In the heart of the ByWard Market, hundreds took in performances by Indigenous artists. The event also brought out several local entrepreneurs like 11-year-old scrunchies designer Mya Beaudry.  

"I’m honoured to be part of this block party it helps me grow my business,” said Beaudry, the CEO of KOKOM Scrunchies.

"It’s not too often you get to be part of something that’s all Indigenous people," said Kaytlyn Nadjiwon who runs Soft but Sturdy, a bead work jewellery. "A lot of it is already sold out today!"

The event was the first of its kind in the downtown core, taking place during National Indigenous History Month as a way to showcase the culture which has always existed before the arrival of settlers.  

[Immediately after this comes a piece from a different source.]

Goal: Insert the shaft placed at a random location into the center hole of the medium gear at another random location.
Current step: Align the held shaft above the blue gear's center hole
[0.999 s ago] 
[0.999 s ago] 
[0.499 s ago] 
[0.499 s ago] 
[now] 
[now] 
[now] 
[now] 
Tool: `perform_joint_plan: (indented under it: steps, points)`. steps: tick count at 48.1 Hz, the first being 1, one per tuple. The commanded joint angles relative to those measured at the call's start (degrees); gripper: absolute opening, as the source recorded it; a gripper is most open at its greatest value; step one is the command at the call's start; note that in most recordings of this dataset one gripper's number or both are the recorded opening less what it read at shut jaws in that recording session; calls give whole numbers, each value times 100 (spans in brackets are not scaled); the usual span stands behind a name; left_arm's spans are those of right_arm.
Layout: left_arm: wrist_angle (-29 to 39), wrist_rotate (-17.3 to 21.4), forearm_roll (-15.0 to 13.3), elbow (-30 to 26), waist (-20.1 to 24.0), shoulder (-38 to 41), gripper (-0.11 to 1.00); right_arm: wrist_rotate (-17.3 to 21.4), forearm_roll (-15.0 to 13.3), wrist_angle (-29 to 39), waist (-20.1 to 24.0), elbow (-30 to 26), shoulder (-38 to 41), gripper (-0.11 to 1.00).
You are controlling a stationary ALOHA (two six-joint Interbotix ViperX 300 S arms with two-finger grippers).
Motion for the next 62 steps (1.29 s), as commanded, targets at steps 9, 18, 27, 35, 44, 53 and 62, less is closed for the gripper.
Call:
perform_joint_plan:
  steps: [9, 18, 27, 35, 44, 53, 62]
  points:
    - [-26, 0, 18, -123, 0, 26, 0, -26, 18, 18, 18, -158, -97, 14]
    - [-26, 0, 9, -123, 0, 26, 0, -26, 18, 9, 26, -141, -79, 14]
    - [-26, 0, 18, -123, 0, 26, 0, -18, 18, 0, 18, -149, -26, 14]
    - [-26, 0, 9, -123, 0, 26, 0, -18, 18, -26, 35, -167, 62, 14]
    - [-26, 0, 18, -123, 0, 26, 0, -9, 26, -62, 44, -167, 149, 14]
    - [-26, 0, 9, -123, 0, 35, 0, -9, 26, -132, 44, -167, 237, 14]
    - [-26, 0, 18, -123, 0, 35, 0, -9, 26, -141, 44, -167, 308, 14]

"In order to have reconciliation we have to start building better relationships and the only way to do that is to interact with each other,” said Rae-Anna Whiteduck, one of the Summer Solstice Indigenous Festival ambassadors. "We’re trying to create a space for Indigenous people to feel welcome and also to share part of our culture."

The block party also coincided with the launch of Adaawewigamig, which means place of trade or selling. The year-round ByWard Market storefront supports Indigenous youth-owned businesses, completely owned and operated by First Nations, Inuit and Metis people.

The space, also offering a community space for Assembly of Seven generations, the group providing a safe space for youth to connect with others and reconnect with their culture. 

"In the community spaces we want to do a lot of workshops," said Gabrielle Fayant, the co-founder of Assembly of Seven Generations. "Colonization has impacted folks so much but now we are starting to bring the space back which is rightfully for Indigenous youth."

Indigenous entrepreneurs and businesses will once again take over William Street on June 21 for National Indigenous People’s Day. For many, it will be another chance to invite more conversation around the rich culture and history of First Nations, Inuit and Metis people.

"It gives me an opportunity to welcome people into our space and acknowledge my ancestors who to trace back their lineage to this territory," said Whiteduck.